> Task statement
Write out each line of the records that has "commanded" in it.

> Extracted data
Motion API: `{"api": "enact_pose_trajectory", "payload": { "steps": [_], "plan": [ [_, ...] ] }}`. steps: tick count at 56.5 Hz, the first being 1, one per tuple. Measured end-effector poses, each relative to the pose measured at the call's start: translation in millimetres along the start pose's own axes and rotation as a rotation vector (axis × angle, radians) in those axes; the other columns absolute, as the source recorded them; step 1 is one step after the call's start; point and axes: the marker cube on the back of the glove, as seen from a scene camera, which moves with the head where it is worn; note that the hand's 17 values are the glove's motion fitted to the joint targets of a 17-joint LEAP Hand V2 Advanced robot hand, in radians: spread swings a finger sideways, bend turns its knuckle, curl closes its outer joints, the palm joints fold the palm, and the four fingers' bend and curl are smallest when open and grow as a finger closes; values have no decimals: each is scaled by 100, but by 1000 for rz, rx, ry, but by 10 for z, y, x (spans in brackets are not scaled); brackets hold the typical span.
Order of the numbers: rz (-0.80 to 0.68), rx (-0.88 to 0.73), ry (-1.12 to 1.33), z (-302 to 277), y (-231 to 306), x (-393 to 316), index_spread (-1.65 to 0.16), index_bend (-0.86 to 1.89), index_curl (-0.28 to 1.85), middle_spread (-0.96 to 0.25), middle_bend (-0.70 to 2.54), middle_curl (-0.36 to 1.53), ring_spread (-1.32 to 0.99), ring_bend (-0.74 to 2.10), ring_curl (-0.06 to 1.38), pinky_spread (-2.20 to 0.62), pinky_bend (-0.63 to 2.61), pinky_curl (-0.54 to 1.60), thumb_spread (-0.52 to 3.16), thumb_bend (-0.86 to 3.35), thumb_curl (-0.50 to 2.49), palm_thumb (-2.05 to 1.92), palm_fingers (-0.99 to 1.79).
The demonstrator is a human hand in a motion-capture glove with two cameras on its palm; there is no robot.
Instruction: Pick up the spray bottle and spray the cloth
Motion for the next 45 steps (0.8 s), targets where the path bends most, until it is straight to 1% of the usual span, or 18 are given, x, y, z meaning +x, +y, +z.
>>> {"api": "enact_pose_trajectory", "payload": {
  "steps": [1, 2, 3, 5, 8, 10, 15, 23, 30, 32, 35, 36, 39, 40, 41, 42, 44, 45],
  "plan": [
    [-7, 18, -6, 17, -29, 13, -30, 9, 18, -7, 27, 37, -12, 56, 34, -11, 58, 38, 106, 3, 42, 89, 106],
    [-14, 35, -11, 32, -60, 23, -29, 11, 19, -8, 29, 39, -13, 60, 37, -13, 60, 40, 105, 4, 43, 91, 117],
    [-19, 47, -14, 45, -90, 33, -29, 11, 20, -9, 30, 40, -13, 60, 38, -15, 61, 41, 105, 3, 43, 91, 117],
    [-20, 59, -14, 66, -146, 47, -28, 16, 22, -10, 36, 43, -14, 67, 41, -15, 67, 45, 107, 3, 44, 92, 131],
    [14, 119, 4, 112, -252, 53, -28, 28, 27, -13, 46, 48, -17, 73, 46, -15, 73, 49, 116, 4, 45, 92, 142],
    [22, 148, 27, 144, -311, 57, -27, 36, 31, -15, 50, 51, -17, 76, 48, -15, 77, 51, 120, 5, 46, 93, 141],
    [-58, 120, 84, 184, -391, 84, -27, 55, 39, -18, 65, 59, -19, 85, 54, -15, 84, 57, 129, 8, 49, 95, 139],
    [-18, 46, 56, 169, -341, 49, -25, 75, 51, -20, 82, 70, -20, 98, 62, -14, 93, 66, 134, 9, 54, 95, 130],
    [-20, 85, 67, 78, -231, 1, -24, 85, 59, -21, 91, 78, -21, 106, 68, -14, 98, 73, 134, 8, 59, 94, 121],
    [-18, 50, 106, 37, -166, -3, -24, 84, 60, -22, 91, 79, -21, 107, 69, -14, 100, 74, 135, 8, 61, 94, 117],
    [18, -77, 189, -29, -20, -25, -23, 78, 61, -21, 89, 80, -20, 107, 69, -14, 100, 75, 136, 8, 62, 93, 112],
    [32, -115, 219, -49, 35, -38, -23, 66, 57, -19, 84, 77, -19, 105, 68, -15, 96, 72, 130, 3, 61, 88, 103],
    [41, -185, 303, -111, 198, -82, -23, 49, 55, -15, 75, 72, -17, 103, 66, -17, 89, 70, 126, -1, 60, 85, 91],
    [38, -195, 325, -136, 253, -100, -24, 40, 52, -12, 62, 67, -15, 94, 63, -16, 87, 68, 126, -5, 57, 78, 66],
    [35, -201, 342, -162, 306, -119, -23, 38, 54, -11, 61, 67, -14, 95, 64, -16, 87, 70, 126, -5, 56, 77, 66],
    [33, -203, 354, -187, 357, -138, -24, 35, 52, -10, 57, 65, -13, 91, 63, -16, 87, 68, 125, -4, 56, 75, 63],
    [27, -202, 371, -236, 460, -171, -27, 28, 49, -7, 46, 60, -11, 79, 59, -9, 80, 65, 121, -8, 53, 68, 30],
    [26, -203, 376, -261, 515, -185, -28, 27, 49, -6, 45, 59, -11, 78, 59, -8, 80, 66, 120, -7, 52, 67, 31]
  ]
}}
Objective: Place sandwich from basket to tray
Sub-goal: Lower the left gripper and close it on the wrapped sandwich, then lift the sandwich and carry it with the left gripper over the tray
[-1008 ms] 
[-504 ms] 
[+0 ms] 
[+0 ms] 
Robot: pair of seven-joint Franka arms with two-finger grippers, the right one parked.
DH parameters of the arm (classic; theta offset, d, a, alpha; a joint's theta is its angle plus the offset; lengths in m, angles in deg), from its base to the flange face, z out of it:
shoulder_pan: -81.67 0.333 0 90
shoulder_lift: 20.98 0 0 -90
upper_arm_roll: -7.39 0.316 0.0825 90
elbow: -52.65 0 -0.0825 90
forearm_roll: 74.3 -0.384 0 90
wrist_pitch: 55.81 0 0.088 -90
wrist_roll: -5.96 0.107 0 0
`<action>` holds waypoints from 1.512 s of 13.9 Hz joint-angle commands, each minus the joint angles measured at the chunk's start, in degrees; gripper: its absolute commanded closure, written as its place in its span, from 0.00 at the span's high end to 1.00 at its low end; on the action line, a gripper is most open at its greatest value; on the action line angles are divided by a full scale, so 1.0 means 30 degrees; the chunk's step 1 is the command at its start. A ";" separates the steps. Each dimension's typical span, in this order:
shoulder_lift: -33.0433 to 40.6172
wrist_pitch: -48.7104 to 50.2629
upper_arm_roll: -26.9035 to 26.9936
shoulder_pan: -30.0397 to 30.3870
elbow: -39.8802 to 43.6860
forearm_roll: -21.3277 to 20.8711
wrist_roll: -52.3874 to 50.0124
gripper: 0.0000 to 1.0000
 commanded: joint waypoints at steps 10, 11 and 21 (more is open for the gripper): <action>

> Solution to this task
`<action>` holds waypoints from 1.512 s of 13.9 Hz joint-angle commands, each minus the joint angles measured at the chunk's start, in degrees; gripper: its absolute commanded closure, written as its place in its span, from 0.00 at the span's high end to 1.00 at its low end; on the action line, a gripper is most open at its greatest value; on the action line angles are divided by a full scale, so 1.0 means 30 degrees; the chunk's step 1 is the command at its start. A ";" separates the steps. Each dimension's typical span, in this order:
 commanded: joint waypoints at steps 10, 11 and 21 (more is open for the gripper): <action>

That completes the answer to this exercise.